**What to produce:**
Your copy should hold exactly the lines from the beginning of the listing below through the line with "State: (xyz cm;", without any pictures.
===== Data segment
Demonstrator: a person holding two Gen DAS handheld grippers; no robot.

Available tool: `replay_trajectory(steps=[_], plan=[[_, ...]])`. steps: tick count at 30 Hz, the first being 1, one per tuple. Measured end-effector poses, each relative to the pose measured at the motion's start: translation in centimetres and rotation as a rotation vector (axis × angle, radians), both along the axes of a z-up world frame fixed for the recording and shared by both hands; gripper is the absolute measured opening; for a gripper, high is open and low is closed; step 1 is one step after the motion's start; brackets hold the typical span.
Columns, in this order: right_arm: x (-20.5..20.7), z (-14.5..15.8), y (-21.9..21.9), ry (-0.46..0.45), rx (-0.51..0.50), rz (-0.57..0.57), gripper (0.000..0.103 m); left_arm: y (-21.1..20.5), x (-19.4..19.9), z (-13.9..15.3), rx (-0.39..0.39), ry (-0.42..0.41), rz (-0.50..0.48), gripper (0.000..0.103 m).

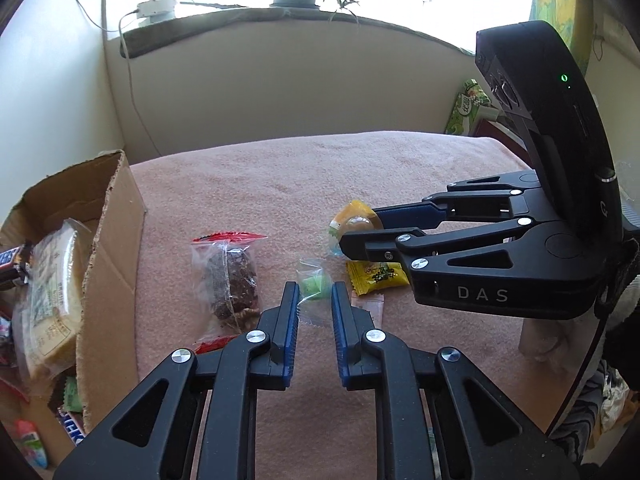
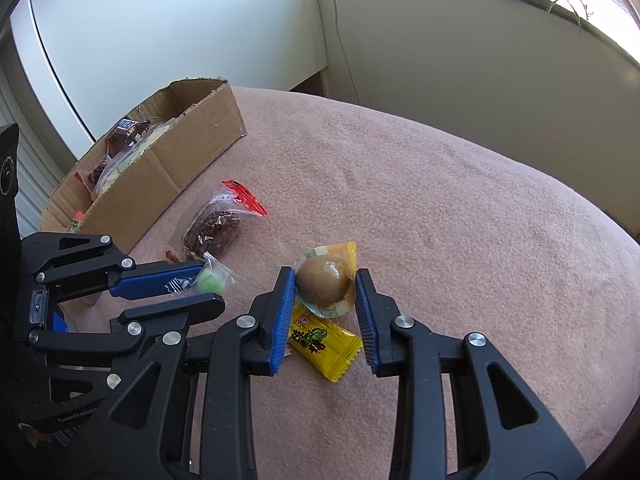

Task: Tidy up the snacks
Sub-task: 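Grasp the round brown wrapped candy with the right gripper while the left grasps the green-candy packet, then carry the round candy and green-candy packet over the cardboard box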

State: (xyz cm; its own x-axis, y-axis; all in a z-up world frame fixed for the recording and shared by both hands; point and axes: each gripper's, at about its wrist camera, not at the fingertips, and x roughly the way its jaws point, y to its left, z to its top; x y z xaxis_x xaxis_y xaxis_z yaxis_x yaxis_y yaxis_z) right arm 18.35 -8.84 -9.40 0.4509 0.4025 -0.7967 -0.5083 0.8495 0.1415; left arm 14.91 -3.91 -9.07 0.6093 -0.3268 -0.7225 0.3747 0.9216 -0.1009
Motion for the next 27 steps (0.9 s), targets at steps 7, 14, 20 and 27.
replay_trajectory(steps=[7, 14, 20, 27], plan=[[-0.8, 1.5, -0.2, -0.024, 0.022, -0.015, 0.031, 2.4, -1.3, 1.9, -0.044, -0.053, 0.027, 0.015], [-2.0, 3.2, 0.6, -0.052, 0.045, -0.012, 0.031, 5.5, -2.4, 3.4, -0.096, -0.106, 0.08, 0.015], [-3.2, 4.9, 2.3, -0.078, 0.061, 0.019, 0.031, 8.4, -2.6, 4.4, -0.138, -0.136, 0.146, 0.015], [-4.8, 6.4, 4.8, -0.099, 0.073, 0.079, 0.031, 10.9, -2.7, 4.6, -0.16, -0.157, 0.205, 0.015]])
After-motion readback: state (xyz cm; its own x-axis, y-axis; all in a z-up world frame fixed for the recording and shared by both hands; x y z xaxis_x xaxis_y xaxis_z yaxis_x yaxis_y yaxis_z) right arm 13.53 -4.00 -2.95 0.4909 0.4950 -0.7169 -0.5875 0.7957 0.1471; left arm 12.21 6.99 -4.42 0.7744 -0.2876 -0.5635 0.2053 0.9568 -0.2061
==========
**Output below:**
Demonstrator: a person holding two Gen DAS handheld grippers; no robot.

Available tool: `replay_trajectory(steps=[_], plan=[[_, ...]])`. steps: tick count at 30 Hz, the first being 1, one per tuple. Measured end-effector poses, each relative to the pose measured at the motion's start: translation in centimetres and rotation as a rotation vector (axis × angle, radians), both along the axes of a z-up world frame fixed for the recording and shared by both hands; gripper is the absolute measured opening; for a gripper, high is open and low is closed; step 1 is one step after the motion's start; brackets hold the typical span.
Columns, in this order: right_arm: x (-20.5..20.7), z (-14.5..15.8), y (-21.9..21.9), ry (-0.46..0.45), rx (-0.51..0.50), rz (-0.57..0.57), gripper (0.000..0.103 m); left_arm: y (-21.1..20.5), x (-19.4..19.9), z (-13.9..15.3), rx (-0.39..0.39), ry (-0.42..0.41), rz (-0.50..0.48), gripper (0.000..0.103 m).


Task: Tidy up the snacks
Sub-task: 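Grasp the round brown wrapped candy with the right gripper while the left grasps the green-candy packet, then carry the round candy and green-candy packet over the cardboard box
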
State: (xyz cm; its own x-axis, y-axis; all in a z-up world frame fixed for the recording and shared by both hands; point and axes: each gripper's, at about its wrist camera, not at the fingertips, and x roughly the way its jaws point, y to its left, z to its top; x y z xaxis_x xaxis_y xaxis_z yaxis_x yaxis_y yaxis_z) right arm 18.35 -8.84 -9.40 0.4509 0.4025 -0.7967 -0.5083 0.8495 0.1415; left arm 14.91 -3.91 -9.07 0.6093 -0.3268 -0.7225 0.3747 0.9216 -0.1009

There is no more to add to the answer.